Every record must come back exactly as given.

━━ MATERIAL PROVIDED

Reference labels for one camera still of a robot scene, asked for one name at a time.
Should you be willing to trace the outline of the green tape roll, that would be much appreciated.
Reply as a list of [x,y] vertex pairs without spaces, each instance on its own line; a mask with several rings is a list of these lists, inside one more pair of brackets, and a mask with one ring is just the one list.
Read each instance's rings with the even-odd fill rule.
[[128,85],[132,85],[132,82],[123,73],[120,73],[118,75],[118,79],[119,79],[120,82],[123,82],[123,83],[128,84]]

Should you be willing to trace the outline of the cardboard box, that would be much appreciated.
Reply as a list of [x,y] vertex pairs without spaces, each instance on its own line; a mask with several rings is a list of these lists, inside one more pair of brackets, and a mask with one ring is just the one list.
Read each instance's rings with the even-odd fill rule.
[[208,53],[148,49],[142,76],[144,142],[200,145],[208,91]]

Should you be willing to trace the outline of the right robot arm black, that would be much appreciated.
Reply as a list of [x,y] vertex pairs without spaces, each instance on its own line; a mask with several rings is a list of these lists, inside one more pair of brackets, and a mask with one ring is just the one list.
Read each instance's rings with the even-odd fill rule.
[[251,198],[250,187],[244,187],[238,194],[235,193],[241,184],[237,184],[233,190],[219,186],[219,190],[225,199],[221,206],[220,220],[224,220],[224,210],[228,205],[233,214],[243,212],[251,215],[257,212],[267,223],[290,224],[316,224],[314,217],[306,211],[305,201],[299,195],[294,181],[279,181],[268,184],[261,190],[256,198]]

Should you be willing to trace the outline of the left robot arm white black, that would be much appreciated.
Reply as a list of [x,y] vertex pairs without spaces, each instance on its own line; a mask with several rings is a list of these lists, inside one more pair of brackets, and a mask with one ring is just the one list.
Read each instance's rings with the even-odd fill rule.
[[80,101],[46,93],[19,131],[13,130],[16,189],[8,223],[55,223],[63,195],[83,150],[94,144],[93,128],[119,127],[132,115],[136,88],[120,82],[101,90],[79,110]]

━━━━

## [ANSWER FOR THIS EXERCISE]
Reference labels for one camera still of a robot scene, asked for one name at a time.
Should you be willing to trace the outline of the green tape roll, that would be much appreciated.
Reply as a list of [x,y] vertex pairs without spaces, each instance on its own line; a mask with several rings is a list of these lists, inside one more pair of brackets, and a mask with one ring is just the one list.
Read each instance's rings with the even-odd fill rule.
[[128,85],[132,85],[132,82],[123,73],[120,73],[118,75],[118,79],[119,79],[120,82],[123,82],[123,83],[128,84]]

Should you be willing to trace the outline of the cardboard box, that would be much appreciated.
Reply as a list of [x,y] vertex pairs without spaces, each instance on its own line; a mask with several rings is a list of these lists, inside one more pair of brackets, and a mask with one ring is just the one list.
Read each instance's rings with the even-odd fill rule.
[[208,53],[148,49],[142,76],[144,142],[200,145],[208,91]]

Should you be willing to trace the outline of the right robot arm black, that would be much appreciated.
Reply as a list of [x,y] vertex pairs without spaces, each instance on its own line; a mask with several rings is a list of these lists, inside one more pair of brackets, and a mask with one ring is just the one list.
Read each instance's rings with the even-odd fill rule.
[[251,198],[250,187],[244,187],[238,194],[235,193],[241,184],[237,184],[233,190],[219,186],[219,190],[225,199],[221,206],[220,220],[224,220],[224,210],[228,205],[233,214],[243,212],[251,215],[257,212],[267,223],[290,224],[316,224],[314,217],[306,211],[305,201],[299,195],[294,181],[279,181],[268,184],[261,190],[256,198]]

Should you be willing to trace the outline of the left robot arm white black, that would be much appreciated.
Reply as a list of [x,y] vertex pairs without spaces, each instance on its own line; a mask with several rings is a list of these lists, inside one more pair of brackets, and a mask with one ring is just the one list.
Read each instance's rings with the even-odd fill rule.
[[80,101],[46,93],[19,131],[13,130],[16,189],[8,223],[55,223],[63,195],[83,150],[94,144],[93,128],[119,127],[132,115],[136,88],[120,82],[101,90],[79,110]]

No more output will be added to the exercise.